(Input material begins)

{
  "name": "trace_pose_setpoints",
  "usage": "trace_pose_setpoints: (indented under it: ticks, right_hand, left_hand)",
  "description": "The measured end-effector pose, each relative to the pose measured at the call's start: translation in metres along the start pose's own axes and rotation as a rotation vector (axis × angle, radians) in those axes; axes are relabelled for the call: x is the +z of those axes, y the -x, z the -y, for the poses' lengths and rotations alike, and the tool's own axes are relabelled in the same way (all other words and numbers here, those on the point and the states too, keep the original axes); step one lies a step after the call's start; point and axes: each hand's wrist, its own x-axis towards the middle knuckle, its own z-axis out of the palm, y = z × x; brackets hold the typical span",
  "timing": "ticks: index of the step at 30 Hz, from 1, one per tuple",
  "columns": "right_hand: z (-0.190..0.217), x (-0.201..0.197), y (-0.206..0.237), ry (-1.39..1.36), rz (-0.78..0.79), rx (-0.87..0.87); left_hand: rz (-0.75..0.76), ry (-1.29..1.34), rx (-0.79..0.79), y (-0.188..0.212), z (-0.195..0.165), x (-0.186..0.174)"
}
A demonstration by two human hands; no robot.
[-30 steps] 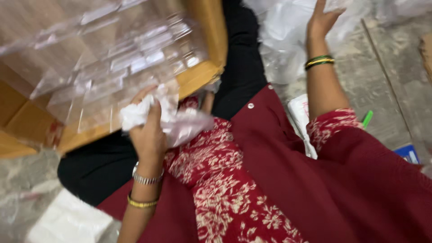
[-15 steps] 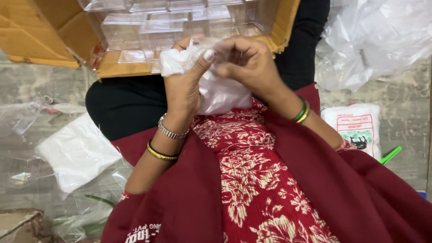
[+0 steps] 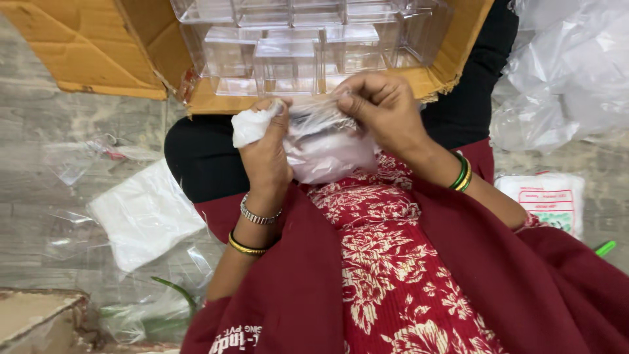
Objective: The person sits on the floor with an open cardboard box of clear plastic containers on their lap. They take each container, place it into a thin plastic bag, wrap the bag around it, and set the wrapped container aside, repeating this for one container after another.
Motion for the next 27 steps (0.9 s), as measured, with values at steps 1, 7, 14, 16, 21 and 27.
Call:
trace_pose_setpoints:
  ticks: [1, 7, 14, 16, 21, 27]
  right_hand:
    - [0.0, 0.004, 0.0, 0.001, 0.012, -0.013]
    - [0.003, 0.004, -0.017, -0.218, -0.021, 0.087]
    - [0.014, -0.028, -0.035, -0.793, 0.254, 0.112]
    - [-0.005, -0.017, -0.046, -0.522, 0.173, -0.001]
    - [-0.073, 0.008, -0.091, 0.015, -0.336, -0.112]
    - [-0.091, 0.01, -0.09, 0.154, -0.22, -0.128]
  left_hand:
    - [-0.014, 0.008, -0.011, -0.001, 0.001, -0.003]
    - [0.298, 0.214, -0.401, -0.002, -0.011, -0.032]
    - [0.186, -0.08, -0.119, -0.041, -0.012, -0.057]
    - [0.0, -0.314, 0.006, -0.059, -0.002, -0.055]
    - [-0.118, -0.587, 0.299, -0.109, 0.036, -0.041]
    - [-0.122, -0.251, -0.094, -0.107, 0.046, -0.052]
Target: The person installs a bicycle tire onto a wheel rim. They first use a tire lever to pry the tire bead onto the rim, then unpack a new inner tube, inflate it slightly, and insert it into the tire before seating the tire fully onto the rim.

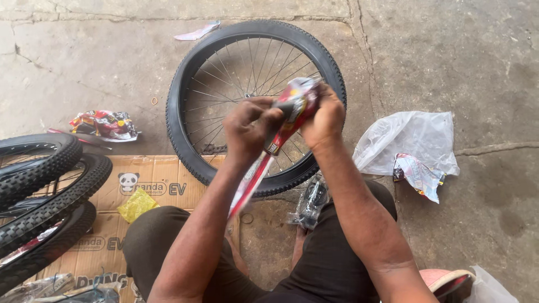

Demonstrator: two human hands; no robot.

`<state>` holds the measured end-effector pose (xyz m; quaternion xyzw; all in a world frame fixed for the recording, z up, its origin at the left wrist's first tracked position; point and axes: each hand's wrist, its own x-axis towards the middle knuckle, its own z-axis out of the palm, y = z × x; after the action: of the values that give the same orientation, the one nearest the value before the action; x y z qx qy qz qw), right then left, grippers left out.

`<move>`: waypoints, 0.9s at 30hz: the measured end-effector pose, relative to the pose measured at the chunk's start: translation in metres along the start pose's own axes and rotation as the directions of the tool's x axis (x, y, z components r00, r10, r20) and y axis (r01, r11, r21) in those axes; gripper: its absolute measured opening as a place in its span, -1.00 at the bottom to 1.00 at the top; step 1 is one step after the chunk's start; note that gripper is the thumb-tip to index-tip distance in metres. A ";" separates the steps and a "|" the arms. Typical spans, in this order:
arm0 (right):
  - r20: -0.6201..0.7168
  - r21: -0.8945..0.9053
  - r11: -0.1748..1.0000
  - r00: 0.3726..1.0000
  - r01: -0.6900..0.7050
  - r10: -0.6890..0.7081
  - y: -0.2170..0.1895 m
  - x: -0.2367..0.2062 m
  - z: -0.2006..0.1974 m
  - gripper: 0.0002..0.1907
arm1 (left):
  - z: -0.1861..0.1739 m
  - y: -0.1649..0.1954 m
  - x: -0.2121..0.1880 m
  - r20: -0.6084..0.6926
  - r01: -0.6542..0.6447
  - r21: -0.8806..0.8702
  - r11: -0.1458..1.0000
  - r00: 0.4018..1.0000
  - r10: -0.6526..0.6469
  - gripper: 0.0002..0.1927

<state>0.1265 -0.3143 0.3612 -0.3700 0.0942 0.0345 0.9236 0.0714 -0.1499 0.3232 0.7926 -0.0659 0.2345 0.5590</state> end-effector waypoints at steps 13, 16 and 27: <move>0.106 0.058 0.997 0.993 0.041 -0.047 0.021 0.018 -0.031 -0.73 | 0.006 0.026 -0.011 0.013 -0.277 0.217 0.936 0.960 0.281 -0.52; -0.117 0.085 0.996 0.993 0.010 0.000 0.018 0.046 -0.056 -0.64 | 0.007 0.015 -0.006 -0.149 -0.322 0.205 0.924 0.923 0.355 -0.71; -0.516 -0.379 0.683 0.470 0.625 -0.716 -0.207 0.084 -0.279 -0.58 | -0.110 -0.019 0.042 -0.350 -0.148 -0.907 0.394 0.786 -0.510 -0.20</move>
<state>0.1949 -0.6566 0.2871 -0.4279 0.2407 -0.4497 0.7461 0.0820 -0.0355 0.3551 0.2509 0.0859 0.3241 0.9081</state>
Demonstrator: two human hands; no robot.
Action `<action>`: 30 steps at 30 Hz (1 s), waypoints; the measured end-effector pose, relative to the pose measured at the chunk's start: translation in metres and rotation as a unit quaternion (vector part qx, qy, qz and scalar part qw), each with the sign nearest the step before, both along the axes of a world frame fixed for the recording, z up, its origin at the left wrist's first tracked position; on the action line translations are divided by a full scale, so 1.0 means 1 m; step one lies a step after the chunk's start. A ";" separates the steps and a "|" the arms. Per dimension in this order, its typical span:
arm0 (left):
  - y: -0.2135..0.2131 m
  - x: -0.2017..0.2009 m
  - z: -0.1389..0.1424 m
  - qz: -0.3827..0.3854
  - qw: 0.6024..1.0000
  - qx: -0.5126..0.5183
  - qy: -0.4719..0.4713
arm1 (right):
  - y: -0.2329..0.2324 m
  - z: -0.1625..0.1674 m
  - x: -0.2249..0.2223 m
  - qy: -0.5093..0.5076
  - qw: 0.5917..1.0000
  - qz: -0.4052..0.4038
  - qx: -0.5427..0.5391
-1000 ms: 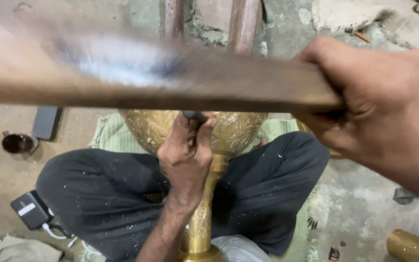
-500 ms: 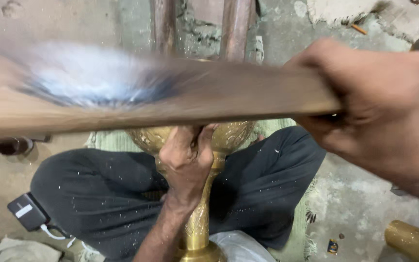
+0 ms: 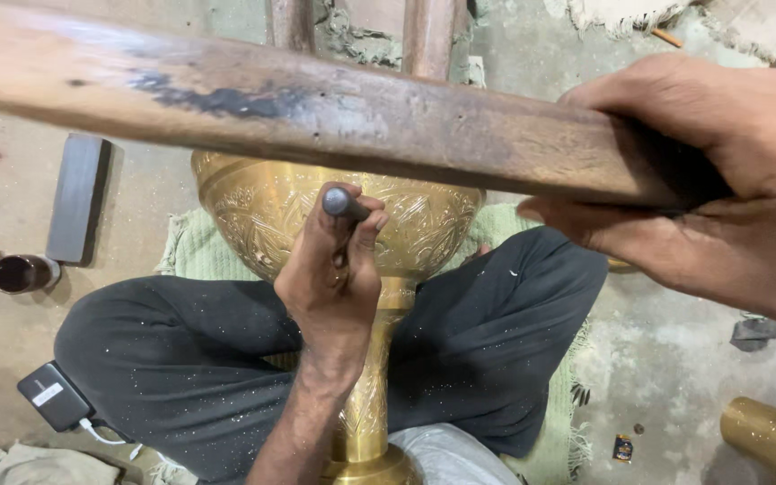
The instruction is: The person uses a chisel and wooden mallet to engrave decorative patterns on a brass vessel. They repeatedly strike the chisel to create fine lines and motifs on the curved surface.
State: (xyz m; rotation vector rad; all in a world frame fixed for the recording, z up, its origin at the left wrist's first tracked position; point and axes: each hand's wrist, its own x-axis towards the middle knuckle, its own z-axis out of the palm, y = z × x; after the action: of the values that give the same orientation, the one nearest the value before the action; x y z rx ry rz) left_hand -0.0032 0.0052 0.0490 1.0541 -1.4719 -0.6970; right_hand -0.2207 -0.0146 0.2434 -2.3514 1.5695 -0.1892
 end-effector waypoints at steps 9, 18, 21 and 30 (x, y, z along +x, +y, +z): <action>0.005 0.004 -0.016 0.035 0.994 0.030 -0.099 | 0.005 -0.009 0.006 0.238 0.971 0.020 -0.022; 0.010 0.003 -0.021 0.036 0.997 0.038 -0.060 | 0.008 -0.002 0.013 0.132 0.991 -0.023 -0.001; 0.007 0.005 -0.016 0.031 0.996 -0.002 -0.088 | 0.011 -0.003 -0.001 -0.028 0.999 -0.020 -0.003; 0.003 0.002 -0.005 0.028 0.997 0.021 -0.066 | 0.009 -0.006 -0.002 0.021 0.999 -0.020 -0.021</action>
State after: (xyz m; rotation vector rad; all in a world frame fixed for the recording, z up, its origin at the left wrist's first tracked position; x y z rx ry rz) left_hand -0.0016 0.0079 0.0438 1.1876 -1.5396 -0.6301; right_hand -0.2222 -0.0055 0.2378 -2.3718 1.6497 -0.1842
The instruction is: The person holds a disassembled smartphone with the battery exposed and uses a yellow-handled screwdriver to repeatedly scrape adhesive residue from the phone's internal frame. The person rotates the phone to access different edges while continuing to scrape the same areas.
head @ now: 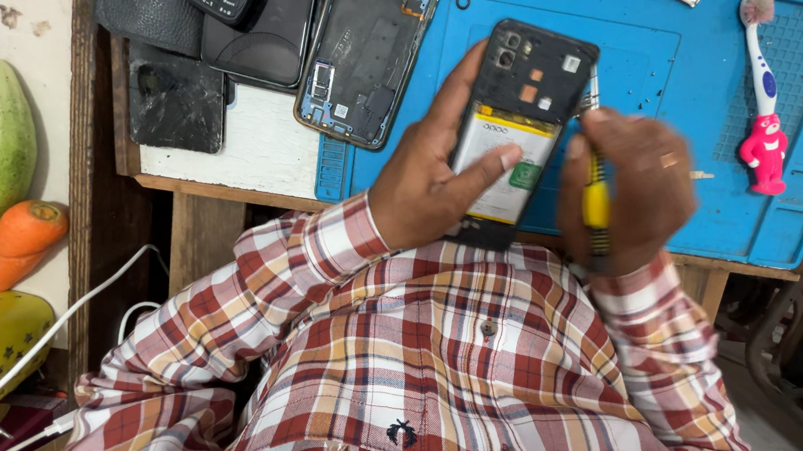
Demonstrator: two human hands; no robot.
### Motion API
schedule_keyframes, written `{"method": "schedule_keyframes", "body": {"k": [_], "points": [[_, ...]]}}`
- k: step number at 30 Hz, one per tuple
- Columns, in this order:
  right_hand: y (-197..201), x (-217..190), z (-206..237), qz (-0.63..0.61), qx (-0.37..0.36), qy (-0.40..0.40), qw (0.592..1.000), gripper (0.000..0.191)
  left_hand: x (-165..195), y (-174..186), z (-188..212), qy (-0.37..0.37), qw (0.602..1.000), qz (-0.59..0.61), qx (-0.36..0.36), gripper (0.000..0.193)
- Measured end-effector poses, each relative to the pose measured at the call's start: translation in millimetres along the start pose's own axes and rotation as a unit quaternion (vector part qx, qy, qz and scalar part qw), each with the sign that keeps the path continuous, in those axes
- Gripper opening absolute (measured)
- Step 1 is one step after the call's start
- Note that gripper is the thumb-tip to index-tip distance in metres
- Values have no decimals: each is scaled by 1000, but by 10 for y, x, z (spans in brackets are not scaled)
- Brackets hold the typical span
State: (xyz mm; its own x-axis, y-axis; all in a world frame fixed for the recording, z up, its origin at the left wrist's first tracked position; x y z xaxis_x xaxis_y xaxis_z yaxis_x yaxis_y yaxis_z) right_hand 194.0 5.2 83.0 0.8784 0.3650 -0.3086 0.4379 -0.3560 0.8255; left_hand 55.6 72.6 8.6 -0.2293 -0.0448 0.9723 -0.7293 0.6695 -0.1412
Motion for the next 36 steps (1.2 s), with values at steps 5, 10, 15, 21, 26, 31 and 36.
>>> {"method": "schedule_keyframes", "body": {"k": [5, 10, 15, 21, 26, 31, 36], "points": [[66, 91, -21, -28, 12, -36, 999, 18, 33, -19, 11, -12, 1000, -3, -14, 75], [27, 55, 23, -54, -8, -43, 998, 13, 8, 9, 16, -13, 1000, 14, 8, 75], [10, 35, 72, -77, -25, -45, 996, 14, -9, 22, 14, -11, 999, 28, 19, 75], [-5, 63, 120, -57, -18, -30, 998, 15, 1, 4, 17, -7, 1000, 8, 11, 76], [58, 112, 83, -34, 9, -35, 999, 17, 34, -33, 24, 0, 999, -30, -22, 77], [144, 98, 11, -40, 13, -45, 998, 16, 85, -45, 40, -3, 998, -46, -33, 76], [157, 166, -13, -162, 7, -114, 980, 12, 76, -45, 37, -2, 999, -36, -35, 76]]}}
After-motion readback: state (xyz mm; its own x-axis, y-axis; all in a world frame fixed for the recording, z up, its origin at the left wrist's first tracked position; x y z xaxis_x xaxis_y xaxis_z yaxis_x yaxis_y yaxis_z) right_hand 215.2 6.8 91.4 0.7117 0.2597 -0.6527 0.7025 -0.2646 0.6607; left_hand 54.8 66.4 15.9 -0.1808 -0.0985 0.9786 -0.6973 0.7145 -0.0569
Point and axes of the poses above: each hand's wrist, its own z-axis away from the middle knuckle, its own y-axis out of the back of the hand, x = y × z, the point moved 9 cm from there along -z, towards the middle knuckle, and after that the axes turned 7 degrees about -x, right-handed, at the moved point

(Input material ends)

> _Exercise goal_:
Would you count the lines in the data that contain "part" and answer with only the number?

> _Exercise output_:
2